Step 1 of 6

Install

Create the project and connect txtscape to your IDE.

Create your project

mkdir labyrinth
cd labyrinth
npm init -y
touch index.html

That's your whole project: a folder with a package.json and an empty index.html. The game will live in that one HTML file.

Configure your IDE

txtscape is an MCP server — it runs alongside your IDE and gives your AI agent tools to read and write project knowledge. You don't install it globally. Your IDE starts it automatically.

Create the MCP configuration:

.vscode/mcp.json

{
  "servers": {
    "txtscape": {
      "command": "npx",
      "args": ["-y", "@txtscape/mcp@latest"]
    }
  }
}
Other IDEs work too. See installation instructions for Cursor, Windsurf, Claude Desktop, and Claude Code.

Verify it works

Open the project in your IDE and start a new AI chat. Ask:

Tell your agent
"List the txtscape pages in this project."

The agent should respond saying there are no pages yet, or show an empty listing. If it can see the txtscape tools, you're ready.

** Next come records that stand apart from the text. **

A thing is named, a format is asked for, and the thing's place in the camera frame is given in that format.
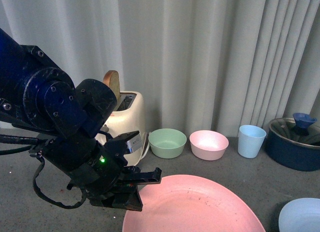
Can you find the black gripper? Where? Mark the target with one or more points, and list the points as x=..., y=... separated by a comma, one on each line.
x=100, y=171

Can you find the pink plate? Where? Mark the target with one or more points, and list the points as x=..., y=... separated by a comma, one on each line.
x=188, y=203

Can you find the light blue plate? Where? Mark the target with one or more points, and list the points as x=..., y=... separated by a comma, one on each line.
x=300, y=215

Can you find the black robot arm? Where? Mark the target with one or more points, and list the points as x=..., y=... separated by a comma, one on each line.
x=36, y=95

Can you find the green bowl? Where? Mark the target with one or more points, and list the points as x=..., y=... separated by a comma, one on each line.
x=167, y=143

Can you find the cream two-slot toaster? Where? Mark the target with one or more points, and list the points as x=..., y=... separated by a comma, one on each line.
x=129, y=116

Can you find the pink bowl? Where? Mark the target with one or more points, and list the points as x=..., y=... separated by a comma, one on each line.
x=208, y=145

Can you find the brown toast slice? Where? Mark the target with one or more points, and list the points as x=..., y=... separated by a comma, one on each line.
x=112, y=80

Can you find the light blue cup right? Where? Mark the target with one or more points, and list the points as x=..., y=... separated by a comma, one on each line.
x=250, y=140

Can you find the grey curtain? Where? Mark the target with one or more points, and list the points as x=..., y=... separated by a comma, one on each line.
x=199, y=64

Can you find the dark blue pot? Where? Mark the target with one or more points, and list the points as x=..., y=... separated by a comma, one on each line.
x=297, y=157

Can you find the glass lid blue knob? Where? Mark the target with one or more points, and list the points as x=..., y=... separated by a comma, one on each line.
x=300, y=130

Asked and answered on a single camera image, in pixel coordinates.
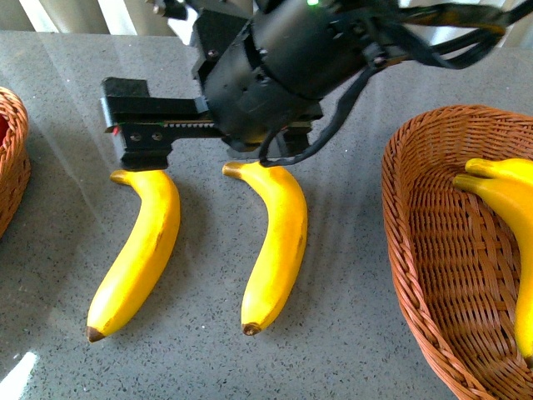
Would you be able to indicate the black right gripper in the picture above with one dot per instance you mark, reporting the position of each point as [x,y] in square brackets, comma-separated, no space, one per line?
[247,101]

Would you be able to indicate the yellow banana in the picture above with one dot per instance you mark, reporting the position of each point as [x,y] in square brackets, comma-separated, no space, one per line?
[144,256]
[279,260]

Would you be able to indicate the red apple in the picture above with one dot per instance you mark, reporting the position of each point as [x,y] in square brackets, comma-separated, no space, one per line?
[3,129]

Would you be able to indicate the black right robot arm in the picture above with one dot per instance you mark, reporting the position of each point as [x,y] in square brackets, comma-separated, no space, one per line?
[329,52]

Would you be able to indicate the left wicker basket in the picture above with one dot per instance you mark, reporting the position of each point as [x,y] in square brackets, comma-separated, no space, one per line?
[15,164]

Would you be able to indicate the wicker basket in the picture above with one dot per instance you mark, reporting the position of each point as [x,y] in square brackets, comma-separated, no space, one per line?
[455,265]
[15,164]

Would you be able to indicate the white pleated curtain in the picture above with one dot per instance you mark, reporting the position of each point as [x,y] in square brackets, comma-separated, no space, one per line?
[117,17]

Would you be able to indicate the right wicker basket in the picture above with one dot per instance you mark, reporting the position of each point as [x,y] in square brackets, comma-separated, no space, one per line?
[455,265]

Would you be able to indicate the rear banana in basket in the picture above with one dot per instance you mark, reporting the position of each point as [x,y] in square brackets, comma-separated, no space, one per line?
[518,170]

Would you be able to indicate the banana in basket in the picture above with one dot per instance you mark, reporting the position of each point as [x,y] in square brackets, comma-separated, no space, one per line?
[511,201]
[518,170]

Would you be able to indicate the front banana in basket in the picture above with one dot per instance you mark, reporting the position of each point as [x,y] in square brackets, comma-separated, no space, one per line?
[511,201]

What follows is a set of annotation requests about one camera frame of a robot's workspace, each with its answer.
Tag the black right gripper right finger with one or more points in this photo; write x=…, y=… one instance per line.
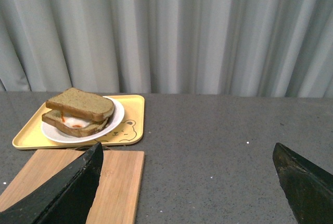
x=307, y=187

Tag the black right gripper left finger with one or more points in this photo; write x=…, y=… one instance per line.
x=66, y=197

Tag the bread slice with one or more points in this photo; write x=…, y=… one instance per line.
x=53, y=118
x=82, y=104

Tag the white round plate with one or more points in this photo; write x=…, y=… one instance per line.
x=52, y=133

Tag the bamboo cutting board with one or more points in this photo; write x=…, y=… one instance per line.
x=118, y=192

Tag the fake fried egg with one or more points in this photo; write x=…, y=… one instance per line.
x=74, y=122

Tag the yellow bear tray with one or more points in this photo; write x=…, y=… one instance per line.
x=129, y=131

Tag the grey curtain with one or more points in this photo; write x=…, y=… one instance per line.
x=267, y=48

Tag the metal cutting board handle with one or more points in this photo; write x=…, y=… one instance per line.
x=84, y=148

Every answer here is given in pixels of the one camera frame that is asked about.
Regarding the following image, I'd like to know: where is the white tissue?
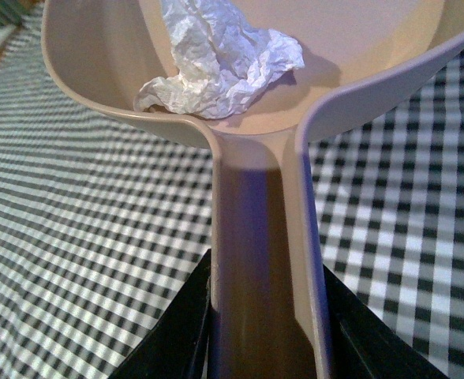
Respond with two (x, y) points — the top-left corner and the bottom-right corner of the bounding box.
(133, 1), (305, 119)

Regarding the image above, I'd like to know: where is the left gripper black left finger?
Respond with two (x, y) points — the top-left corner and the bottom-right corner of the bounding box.
(110, 251), (211, 378)

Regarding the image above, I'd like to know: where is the beige plastic dustpan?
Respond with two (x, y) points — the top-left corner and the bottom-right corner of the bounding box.
(42, 1), (464, 378)

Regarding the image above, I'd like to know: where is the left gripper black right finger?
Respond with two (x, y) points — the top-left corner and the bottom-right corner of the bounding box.
(324, 268), (446, 379)

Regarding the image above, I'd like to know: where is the black white checkered bedsheet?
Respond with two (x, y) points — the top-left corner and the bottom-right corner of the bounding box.
(0, 6), (464, 378)

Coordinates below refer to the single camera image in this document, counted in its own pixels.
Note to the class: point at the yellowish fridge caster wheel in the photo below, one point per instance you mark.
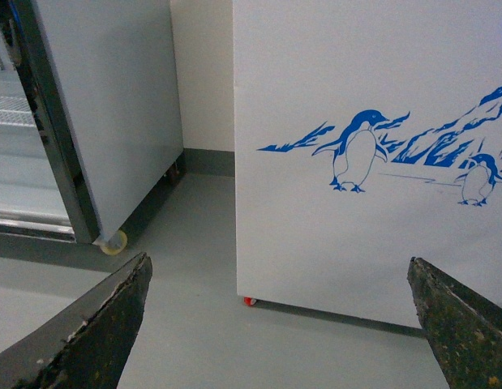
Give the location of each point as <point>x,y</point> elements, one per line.
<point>116,244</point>

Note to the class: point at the brown rear fridge caster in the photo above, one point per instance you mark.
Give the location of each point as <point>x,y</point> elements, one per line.
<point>172,174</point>

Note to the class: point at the white chest freezer blue rim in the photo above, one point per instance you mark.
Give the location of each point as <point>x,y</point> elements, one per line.
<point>366,133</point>

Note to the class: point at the red freezer caster wheel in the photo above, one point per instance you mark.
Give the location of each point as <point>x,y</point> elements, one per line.
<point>249,301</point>

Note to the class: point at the tall grey upright fridge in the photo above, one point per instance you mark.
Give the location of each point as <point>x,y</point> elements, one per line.
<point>89,115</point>

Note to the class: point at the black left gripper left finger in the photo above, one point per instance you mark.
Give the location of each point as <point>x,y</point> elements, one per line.
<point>87,344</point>

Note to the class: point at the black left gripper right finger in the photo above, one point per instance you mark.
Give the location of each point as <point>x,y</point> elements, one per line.
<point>463,328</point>

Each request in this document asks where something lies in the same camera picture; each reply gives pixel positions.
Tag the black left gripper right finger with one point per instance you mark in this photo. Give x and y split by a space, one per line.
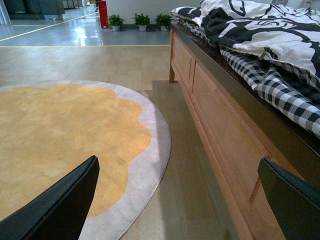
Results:
294 202

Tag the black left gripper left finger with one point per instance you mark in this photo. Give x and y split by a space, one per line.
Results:
59 213

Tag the yellow and grey round rug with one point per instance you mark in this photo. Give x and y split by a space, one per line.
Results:
49 128

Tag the black and white checkered sheet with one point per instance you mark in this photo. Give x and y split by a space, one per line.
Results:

If the agent doesn't recognize txtscape, reload your IDE window and try again. The MCP server needs a moment to initialize on first run.

Initialise git

txtscape pages are designed to be committed to version control alongside your code. Start a git repository now so every step of the tutorial is captured in history:

git init
git add -A
git commit -m "initial project setup with txtscape"
⚠️
Do not gitignore .txtscape. The whole point is that pages live in your repo — versioned, diffable, reviewable in PRs. If you gitignore .txtscape/, your agent's memory disappears for every other developer and every CI run.

What you have so far

labyrinth/
├── .vscode/
│   └── mcp.json
├── index.html          (empty)
└── package.json

No game yet. No content. Just a project wired up to an AI agent that can remember things. Next, you'll teach it the shape of your world.

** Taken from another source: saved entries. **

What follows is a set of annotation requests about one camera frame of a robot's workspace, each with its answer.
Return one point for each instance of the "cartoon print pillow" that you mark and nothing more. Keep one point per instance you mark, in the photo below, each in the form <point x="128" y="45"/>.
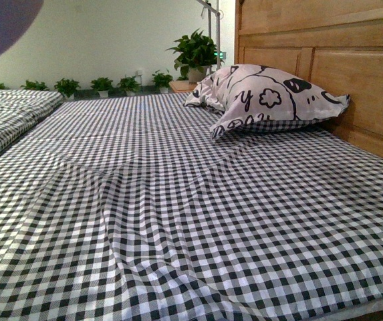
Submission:
<point x="255" y="97"/>

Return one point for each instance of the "small potted plant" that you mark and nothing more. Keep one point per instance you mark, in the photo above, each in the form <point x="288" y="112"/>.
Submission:
<point x="34" y="85"/>
<point x="162" y="81"/>
<point x="103" y="86"/>
<point x="129" y="85"/>
<point x="67" y="87"/>

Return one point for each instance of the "folded checkered blanket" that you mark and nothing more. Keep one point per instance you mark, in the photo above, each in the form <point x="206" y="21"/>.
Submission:
<point x="20" y="110"/>

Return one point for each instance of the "large potted green plant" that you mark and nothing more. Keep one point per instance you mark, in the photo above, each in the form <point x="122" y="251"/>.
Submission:
<point x="197" y="52"/>

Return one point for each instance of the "far wooden nightstand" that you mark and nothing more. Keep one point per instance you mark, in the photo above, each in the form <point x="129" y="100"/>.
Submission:
<point x="179" y="86"/>

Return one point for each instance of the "black white checkered bed sheet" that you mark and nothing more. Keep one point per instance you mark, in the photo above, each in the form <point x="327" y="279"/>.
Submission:
<point x="125" y="209"/>

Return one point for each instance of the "wooden headboard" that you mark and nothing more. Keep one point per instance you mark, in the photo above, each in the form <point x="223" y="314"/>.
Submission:
<point x="336" y="45"/>

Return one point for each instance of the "metal stand pole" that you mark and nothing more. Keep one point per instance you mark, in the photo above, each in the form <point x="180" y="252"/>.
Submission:
<point x="213" y="8"/>

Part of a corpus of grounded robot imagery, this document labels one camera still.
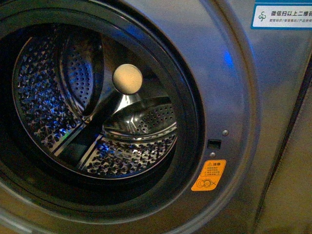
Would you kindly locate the grey front-load washing machine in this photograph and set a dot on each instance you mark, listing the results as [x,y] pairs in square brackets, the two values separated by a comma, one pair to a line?
[247,82]

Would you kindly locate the round beige drum hub cap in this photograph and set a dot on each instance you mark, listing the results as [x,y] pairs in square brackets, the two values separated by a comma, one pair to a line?
[127,79]

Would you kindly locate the upper silver latch screw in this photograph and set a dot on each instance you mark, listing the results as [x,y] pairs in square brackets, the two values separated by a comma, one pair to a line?
[225,133]

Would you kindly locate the orange warning sticker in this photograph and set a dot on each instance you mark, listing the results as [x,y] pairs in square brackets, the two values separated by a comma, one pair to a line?
[209,176]

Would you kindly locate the stainless steel perforated drum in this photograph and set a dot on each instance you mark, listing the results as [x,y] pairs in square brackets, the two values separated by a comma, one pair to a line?
[67,103]

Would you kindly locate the black rubber door gasket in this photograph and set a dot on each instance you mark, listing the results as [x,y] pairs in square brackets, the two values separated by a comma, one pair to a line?
[31,173]

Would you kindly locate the white blue info label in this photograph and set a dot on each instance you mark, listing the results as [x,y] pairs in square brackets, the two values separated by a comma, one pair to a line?
[282,15]

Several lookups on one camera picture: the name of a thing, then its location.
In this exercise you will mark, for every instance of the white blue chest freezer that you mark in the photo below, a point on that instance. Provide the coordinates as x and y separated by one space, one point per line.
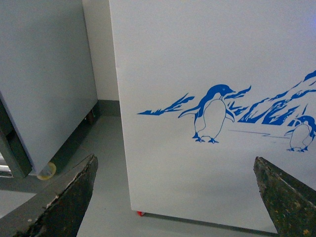
205 87

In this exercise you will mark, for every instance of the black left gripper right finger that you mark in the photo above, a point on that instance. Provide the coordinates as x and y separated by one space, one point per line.
290 203

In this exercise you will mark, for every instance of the yellowish cabinet caster wheel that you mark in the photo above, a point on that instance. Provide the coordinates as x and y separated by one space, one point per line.
48 172

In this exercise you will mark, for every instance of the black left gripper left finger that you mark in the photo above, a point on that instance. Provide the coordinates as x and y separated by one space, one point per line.
59 209

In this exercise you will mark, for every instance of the grey cabinet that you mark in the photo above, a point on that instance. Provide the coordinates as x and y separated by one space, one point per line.
46 77

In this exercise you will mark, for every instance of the red freezer caster wheel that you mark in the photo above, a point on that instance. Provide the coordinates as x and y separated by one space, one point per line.
140 213

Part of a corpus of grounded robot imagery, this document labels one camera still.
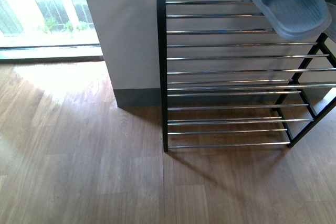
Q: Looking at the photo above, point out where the black metal shoe rack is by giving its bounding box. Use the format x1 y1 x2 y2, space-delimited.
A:
156 0 335 151

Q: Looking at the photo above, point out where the light blue slide sandal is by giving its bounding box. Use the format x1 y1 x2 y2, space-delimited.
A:
252 0 332 40

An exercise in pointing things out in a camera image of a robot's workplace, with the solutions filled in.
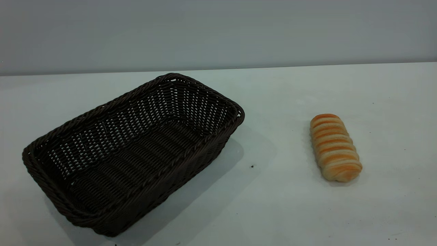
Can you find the dark brown woven wicker basket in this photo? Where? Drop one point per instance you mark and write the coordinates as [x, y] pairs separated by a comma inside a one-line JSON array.
[[136, 153]]

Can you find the striped golden bread roll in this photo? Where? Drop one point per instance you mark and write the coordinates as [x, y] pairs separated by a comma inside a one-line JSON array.
[[334, 147]]

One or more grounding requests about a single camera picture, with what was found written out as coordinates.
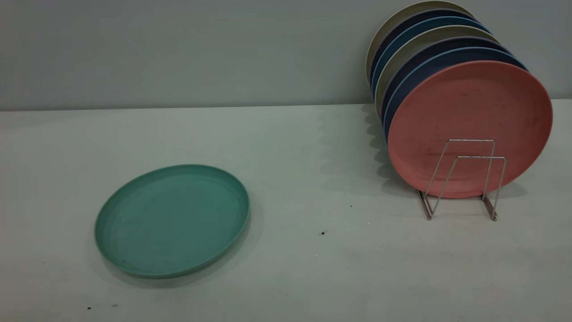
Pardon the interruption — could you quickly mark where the dark navy round plate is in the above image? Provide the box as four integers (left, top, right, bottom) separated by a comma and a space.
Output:
369, 8, 477, 85

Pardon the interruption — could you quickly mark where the pink round plate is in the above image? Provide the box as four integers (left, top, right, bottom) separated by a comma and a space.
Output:
387, 60, 554, 199

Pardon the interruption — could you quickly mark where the teal blue round plate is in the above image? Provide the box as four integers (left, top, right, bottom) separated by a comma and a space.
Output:
371, 16, 492, 101

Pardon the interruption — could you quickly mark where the green round plate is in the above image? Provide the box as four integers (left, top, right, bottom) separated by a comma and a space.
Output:
94, 164, 251, 279

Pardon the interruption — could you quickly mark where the beige round plate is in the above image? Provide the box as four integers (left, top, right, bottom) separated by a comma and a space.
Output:
366, 1, 474, 85
374, 25, 499, 118

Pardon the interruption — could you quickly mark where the metal wire plate rack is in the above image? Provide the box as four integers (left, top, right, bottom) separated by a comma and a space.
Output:
418, 139, 507, 221

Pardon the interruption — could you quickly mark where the dark purple round plate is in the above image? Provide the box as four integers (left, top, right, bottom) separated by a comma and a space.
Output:
380, 36, 513, 121

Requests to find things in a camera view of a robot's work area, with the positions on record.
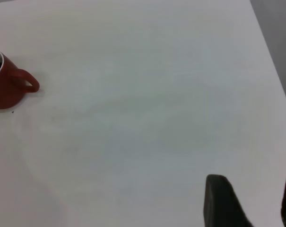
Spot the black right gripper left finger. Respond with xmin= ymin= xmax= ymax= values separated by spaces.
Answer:
xmin=202 ymin=174 xmax=254 ymax=227

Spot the red ceramic mug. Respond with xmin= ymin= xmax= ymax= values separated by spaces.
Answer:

Notice what's not here. No random markdown files in your project root. No MEMORY.md, no DECISIONS.md, no AI_CONTEXT.md. When txtscape starts writing knowledge, it all goes into .txtscape/ — one folder, totally out of the way.
💡
Why this matters. Without txtscape, your agent forgets everything between conversations. You re-explain your project, your decisions, your architecture — every time. With txtscape, knowledge accumulates in your repo instead of evaporating.